• _What you should do_
Show every line in the material below in which the string "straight" appears.

• _Exercise data_
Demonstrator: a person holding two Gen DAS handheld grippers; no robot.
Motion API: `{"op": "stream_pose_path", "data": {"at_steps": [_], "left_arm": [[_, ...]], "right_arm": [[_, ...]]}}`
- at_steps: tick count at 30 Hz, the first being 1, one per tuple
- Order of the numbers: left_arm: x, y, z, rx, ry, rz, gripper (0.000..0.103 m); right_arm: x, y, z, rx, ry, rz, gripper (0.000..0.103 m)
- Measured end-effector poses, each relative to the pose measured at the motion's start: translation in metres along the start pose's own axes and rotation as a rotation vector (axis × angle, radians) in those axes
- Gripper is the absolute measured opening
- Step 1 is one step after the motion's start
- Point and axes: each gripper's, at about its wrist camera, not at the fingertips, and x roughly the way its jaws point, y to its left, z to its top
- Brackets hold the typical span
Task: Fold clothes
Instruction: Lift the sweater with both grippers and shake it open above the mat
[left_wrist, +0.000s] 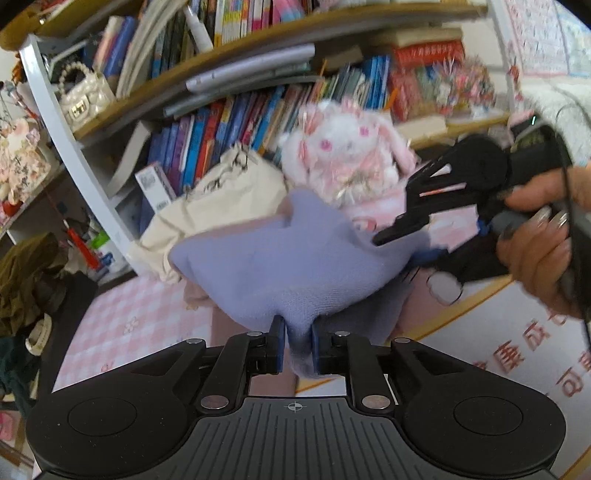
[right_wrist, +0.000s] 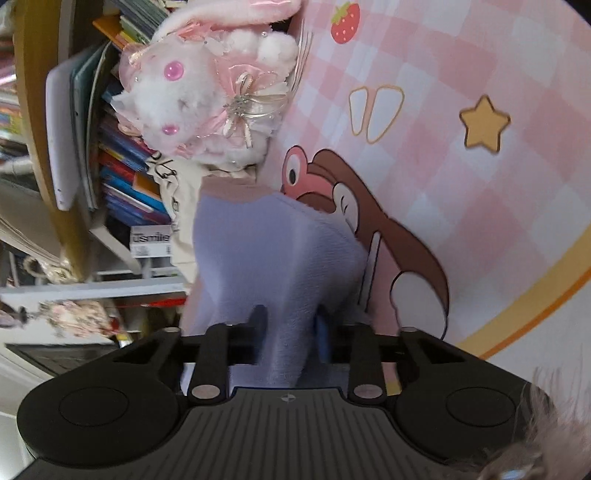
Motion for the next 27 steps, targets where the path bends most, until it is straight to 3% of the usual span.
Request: {"op": "stream_pose_path", "data": {"at_steps": [3, 7, 9, 13, 17, 20, 24, 27], "left_arm": [[0.012, -0.002, -0.004, 0.023, 0.04, 0.002, 0.018], [0.022, -0.003, -0.012, 0.038, 0.059, 0.011, 0.013], [0.015, -0.001, -0.011, 0.032, 0.022, 0.004, 0.009], [-0.019, 0.002, 0.004, 0.057, -0.124, -0.001, 0.008], [-0.059, 0.006, 0.029, 0.057, -0.267, -0.049, 0.008], [-0.098, 0.016, 0.059, -0.008, -0.416, -0.115, 0.008], [-0.161, 0.049, 0.091, -0.146, -0.678, -0.213, 0.008], [-0.197, 0.078, 0.101, -0.227, -0.828, -0.298, 0.008]], "right_arm": [[-0.002, 0.0, 0.002, -0.022, -0.007, 0.003, 0.016], [-0.01, 0.002, 0.003, -0.045, -0.004, 0.029, 0.013], [-0.016, 0.007, 0.002, -0.069, -0.005, 0.039, 0.013], [-0.037, 0.02, 0.0, -0.116, -0.047, 0.069, 0.012], [-0.074, 0.066, 0.006, -0.197, -0.137, 0.244, 0.011], [-0.109, 0.128, 0.009, -0.321, -0.207, 0.391, 0.011], [-0.156, 0.225, -0.006, -0.545, -0.291, 0.611, 0.011], [-0.181, 0.291, -0.031, -0.701, -0.282, 0.758, 0.011]]}}
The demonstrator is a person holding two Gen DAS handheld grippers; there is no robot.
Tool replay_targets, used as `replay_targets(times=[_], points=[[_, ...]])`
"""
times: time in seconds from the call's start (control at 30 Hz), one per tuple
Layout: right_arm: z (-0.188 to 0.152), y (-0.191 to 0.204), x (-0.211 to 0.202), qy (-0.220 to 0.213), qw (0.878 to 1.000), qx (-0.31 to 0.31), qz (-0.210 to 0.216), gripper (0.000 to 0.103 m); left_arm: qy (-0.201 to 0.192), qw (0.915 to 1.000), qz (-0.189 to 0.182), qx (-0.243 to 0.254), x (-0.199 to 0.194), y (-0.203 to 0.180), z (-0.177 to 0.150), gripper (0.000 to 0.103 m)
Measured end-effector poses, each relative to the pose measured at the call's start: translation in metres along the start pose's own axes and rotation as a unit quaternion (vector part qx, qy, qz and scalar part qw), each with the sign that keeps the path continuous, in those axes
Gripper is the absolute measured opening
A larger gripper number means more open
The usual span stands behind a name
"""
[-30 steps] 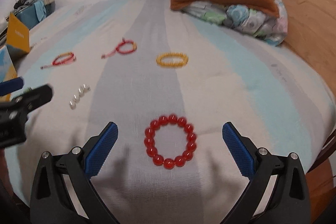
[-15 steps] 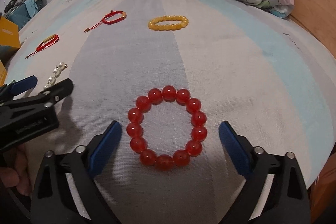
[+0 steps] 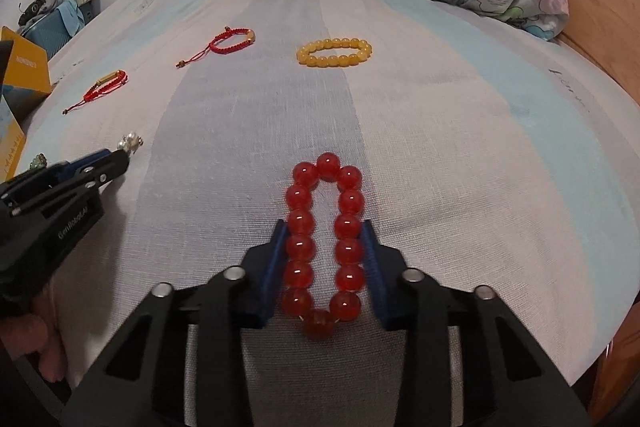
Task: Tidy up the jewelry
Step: 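Grasp the pearl earrings with left tool while right tool grasps red bead bracelet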
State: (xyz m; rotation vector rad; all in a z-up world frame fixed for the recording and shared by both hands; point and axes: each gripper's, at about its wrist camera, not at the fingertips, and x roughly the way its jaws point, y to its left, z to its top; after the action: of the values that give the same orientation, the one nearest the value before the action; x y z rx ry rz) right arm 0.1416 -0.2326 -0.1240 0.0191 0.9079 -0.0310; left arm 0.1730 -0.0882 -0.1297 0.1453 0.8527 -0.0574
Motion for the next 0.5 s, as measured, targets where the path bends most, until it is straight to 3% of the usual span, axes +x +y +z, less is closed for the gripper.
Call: replay_targets(times=[0.07, 0.5], points=[[0.000, 0.000, -0.001, -0.002, 1.000, 0.002, -0.001, 0.027, -0.002, 1.0000, 0.001, -0.002, -0.002, 0.000, -0.001, 0.010], [0.003, -0.006, -0.013, -0.025, 0.999, 0.021, 0.003, 0.026, 0.007, 0.9993, -0.022, -0.028, -0.024, 0.002, -0.003, 0.010]])
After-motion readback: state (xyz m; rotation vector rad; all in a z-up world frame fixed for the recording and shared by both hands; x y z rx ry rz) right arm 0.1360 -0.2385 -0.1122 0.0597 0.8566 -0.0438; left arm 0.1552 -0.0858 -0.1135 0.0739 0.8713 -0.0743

• _Response box_
Motion for the next 27 steps, targets where the path bends most, until it is straight to 3% of the usual span.
Motion for the next 0.5 s, as measured, targets where the path bends most, until it is straight to 3% of the usual span, axes +x +y +z, less is closed for the gripper.

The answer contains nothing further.